**TASK:**
Take the entries below and reproduce them word for word.

Stored records:
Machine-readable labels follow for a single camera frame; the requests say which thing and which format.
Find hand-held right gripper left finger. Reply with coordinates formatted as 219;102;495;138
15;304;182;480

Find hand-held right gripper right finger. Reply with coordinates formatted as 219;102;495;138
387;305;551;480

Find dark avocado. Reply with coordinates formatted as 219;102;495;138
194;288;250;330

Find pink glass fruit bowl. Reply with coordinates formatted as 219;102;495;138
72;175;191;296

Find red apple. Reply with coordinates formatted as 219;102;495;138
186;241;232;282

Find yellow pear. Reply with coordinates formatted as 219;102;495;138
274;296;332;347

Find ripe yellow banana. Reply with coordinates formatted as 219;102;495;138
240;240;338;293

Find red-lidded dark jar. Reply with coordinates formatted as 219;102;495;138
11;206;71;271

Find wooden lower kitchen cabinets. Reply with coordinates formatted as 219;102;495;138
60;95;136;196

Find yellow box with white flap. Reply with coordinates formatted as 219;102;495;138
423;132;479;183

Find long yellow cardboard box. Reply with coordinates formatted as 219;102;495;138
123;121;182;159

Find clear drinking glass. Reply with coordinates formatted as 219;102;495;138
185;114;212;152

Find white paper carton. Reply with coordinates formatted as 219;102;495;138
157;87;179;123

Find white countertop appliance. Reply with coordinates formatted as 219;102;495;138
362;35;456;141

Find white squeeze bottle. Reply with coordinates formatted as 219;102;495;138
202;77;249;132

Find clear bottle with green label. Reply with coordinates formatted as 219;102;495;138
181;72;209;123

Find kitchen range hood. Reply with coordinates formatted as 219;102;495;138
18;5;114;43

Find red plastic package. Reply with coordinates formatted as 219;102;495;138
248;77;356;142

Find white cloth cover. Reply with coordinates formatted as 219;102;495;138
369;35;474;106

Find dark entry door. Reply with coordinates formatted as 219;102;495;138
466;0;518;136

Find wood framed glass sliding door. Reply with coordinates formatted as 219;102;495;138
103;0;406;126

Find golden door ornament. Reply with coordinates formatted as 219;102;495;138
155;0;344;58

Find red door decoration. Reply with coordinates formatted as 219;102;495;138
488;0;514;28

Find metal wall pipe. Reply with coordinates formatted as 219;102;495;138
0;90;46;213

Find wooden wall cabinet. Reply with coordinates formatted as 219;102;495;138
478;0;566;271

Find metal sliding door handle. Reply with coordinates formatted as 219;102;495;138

**WRITTEN RESPONSE:**
Machine-readable labels follow for a single camera frame; the requests say which thing and which format.
Find hand-held right gripper left finger. Reply with coordinates formatted as 219;102;495;138
15;304;182;480

Find hand-held right gripper right finger. Reply with coordinates formatted as 219;102;495;138
387;305;551;480

Find dark avocado. Reply with coordinates formatted as 219;102;495;138
194;288;250;330

Find pink glass fruit bowl. Reply with coordinates formatted as 219;102;495;138
72;175;191;296

Find red apple. Reply with coordinates formatted as 219;102;495;138
186;241;232;282

Find yellow pear. Reply with coordinates formatted as 219;102;495;138
274;296;332;347

Find ripe yellow banana. Reply with coordinates formatted as 219;102;495;138
240;240;338;293

Find red-lidded dark jar. Reply with coordinates formatted as 219;102;495;138
11;206;71;271

Find wooden lower kitchen cabinets. Reply with coordinates formatted as 219;102;495;138
60;95;136;196

Find yellow box with white flap. Reply with coordinates formatted as 219;102;495;138
423;132;479;183

Find long yellow cardboard box. Reply with coordinates formatted as 219;102;495;138
123;121;182;159

Find clear drinking glass. Reply with coordinates formatted as 219;102;495;138
185;114;212;152

Find white paper carton. Reply with coordinates formatted as 219;102;495;138
157;87;179;123

Find white countertop appliance. Reply with coordinates formatted as 219;102;495;138
362;35;456;141

Find white squeeze bottle. Reply with coordinates formatted as 219;102;495;138
202;77;249;132

Find clear bottle with green label. Reply with coordinates formatted as 219;102;495;138
181;72;209;123

Find kitchen range hood. Reply with coordinates formatted as 219;102;495;138
18;5;114;43

Find red plastic package. Reply with coordinates formatted as 219;102;495;138
248;77;356;142

Find white cloth cover. Reply with coordinates formatted as 219;102;495;138
369;35;474;106

Find dark entry door. Reply with coordinates formatted as 219;102;495;138
466;0;518;136

Find wood framed glass sliding door. Reply with coordinates formatted as 219;102;495;138
103;0;406;126

Find golden door ornament. Reply with coordinates formatted as 219;102;495;138
155;0;344;58

Find red door decoration. Reply with coordinates formatted as 219;102;495;138
488;0;514;28

Find metal wall pipe. Reply with coordinates formatted as 219;102;495;138
0;90;46;213

Find wooden wall cabinet. Reply with coordinates formatted as 219;102;495;138
478;0;566;271

Find metal sliding door handle. Reply with coordinates formatted as 219;102;495;138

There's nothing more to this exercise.